Indian J Pathol Microbiol. 2008 Oct-Dec;51(4):474-80. doi: 10.4103/0377-4929.43734.
Congenital myopathies are rare. Through this article, the authors want to present a clinicopathological analysis of 25 new cases.
The clinical data of patients who were diagnosed with congenital myopathy between 2001 and 2006 was retrieved. Muscle biopsies were processed for H&E staining, enzyme histochemistry, and immunohistochemistry. Biopsies were also processed for ultrastructural analysis.

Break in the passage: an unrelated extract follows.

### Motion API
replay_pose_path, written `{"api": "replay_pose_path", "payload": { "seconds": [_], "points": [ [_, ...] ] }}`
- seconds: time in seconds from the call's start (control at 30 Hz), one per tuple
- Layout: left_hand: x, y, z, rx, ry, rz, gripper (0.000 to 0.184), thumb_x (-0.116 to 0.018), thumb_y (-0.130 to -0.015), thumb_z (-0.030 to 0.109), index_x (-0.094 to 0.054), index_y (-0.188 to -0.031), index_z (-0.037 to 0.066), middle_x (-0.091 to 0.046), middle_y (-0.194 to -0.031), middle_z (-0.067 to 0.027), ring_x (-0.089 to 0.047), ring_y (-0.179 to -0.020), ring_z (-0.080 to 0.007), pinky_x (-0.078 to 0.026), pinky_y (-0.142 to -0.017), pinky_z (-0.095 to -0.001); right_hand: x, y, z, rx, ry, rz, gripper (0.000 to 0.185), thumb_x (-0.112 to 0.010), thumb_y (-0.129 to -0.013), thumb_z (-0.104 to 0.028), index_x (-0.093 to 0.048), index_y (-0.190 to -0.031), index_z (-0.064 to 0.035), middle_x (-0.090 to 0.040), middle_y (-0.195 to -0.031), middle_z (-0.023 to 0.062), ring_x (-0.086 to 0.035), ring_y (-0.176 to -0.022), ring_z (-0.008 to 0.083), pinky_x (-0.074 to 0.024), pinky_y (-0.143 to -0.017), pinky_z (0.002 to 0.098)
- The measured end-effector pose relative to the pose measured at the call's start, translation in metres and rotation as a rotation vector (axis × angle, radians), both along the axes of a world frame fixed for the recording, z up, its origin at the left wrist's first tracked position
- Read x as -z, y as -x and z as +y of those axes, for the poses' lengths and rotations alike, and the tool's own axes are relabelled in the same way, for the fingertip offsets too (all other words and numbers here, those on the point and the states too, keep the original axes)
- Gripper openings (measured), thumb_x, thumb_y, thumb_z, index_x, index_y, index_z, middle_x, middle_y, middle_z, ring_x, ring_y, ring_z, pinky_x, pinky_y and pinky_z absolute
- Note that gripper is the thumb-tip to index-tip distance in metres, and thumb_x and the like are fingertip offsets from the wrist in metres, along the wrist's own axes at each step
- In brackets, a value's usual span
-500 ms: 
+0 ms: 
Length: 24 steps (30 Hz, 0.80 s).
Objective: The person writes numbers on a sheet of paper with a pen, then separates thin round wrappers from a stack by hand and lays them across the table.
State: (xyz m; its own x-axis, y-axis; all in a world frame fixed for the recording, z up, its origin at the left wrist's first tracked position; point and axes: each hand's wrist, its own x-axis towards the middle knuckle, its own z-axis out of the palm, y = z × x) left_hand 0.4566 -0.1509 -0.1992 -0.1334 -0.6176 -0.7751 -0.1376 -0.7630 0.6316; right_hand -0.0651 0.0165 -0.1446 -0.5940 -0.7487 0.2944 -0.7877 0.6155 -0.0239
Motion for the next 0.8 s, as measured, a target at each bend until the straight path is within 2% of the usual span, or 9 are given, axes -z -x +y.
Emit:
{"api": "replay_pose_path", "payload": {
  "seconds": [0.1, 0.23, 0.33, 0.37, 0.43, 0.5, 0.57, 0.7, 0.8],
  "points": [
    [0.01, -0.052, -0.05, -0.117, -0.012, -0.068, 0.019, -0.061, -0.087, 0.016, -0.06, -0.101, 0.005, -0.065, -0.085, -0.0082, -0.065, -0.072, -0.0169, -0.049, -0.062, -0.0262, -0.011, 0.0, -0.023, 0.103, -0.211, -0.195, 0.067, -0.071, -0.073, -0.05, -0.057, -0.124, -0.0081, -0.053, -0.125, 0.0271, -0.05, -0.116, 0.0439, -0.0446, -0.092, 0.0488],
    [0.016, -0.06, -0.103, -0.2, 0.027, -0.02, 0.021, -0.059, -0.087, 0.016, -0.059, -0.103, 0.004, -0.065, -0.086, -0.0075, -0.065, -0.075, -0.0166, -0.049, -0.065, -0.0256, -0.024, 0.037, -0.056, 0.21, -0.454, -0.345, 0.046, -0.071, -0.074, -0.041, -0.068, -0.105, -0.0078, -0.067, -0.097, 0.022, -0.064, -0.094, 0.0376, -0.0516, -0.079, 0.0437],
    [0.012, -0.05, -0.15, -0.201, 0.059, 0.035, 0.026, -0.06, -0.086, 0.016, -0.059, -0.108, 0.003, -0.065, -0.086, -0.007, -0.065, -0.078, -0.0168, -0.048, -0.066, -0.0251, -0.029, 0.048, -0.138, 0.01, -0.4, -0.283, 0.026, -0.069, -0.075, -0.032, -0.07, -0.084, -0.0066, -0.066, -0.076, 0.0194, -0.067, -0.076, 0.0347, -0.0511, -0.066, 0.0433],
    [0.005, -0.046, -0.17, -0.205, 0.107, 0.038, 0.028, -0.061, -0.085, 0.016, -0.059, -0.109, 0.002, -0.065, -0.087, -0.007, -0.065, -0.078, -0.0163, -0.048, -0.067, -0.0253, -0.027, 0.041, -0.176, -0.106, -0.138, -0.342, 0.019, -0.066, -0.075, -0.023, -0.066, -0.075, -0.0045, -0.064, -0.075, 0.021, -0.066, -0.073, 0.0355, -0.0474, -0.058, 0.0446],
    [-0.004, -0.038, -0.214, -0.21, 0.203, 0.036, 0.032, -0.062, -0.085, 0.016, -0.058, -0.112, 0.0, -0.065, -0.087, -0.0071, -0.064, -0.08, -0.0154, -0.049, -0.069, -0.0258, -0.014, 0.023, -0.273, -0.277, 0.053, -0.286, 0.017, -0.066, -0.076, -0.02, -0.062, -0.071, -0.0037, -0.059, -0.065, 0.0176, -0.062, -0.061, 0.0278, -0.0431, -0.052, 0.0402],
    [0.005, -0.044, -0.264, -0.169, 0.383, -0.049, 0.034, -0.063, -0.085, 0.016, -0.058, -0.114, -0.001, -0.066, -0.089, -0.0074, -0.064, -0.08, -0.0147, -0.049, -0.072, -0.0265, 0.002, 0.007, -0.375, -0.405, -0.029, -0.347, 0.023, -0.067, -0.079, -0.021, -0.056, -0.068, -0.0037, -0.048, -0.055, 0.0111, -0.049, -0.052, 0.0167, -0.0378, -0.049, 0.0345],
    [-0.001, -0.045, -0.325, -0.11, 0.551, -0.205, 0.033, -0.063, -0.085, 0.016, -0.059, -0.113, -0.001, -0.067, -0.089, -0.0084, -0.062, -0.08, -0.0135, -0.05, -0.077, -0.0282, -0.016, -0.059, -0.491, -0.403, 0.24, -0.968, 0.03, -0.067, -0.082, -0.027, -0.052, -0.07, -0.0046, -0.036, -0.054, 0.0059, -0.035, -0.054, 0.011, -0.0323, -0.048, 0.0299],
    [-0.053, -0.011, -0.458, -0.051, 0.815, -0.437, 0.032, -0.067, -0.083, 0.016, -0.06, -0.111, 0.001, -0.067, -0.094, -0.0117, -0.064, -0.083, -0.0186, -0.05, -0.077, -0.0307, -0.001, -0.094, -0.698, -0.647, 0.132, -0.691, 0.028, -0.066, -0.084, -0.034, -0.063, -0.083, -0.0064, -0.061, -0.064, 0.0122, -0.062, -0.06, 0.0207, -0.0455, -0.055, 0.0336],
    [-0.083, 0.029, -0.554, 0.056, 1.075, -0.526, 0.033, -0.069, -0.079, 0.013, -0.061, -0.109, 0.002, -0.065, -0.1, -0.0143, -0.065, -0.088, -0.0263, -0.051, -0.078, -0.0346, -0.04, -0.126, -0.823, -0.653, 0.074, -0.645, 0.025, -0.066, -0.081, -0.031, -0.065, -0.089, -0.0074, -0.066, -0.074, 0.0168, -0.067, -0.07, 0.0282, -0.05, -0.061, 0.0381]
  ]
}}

During a period of 6 years, 1.12% of the muscle biopsies were diagnosed as congenital myopathies. The most common congenital myopathy was central core disease followed by nemaline rod myopathy and multi-mini core disease. Clinically, they have variable features. The final diagnosis was made with the help of enzyme histochemistry and ultrastructural features.
This study emphasizes the importance of enzyme histochemistry and electron microscopic examination in the diagnosis of congenital myopathies especially in the absence of genetic studies.
先天性肌病较为罕见。通过本文,作者希望呈现对25例新病例的临床病理分析。
检索2001年至2006年间被诊断为先天性肌病患者的临床资料。对肌肉活检组织进行苏木精-伊红染色、酶组织化学和免疫组织化学处理。活检组织也进行超微结构分析。
在6年期间,1.12%的肌肉活检被诊断为先天性肌病。最常见的先天性肌病是中央核病,其次是杆状体肌病和多微小核病。临床上,它们具有不同的特征。最终诊断借助酶组织化学和超微结构特征得以做出。
本研究强调了酶组织化学和电子显微镜检查在先天性肌病诊断中的重要性,尤其是在缺乏基因研究的情况下。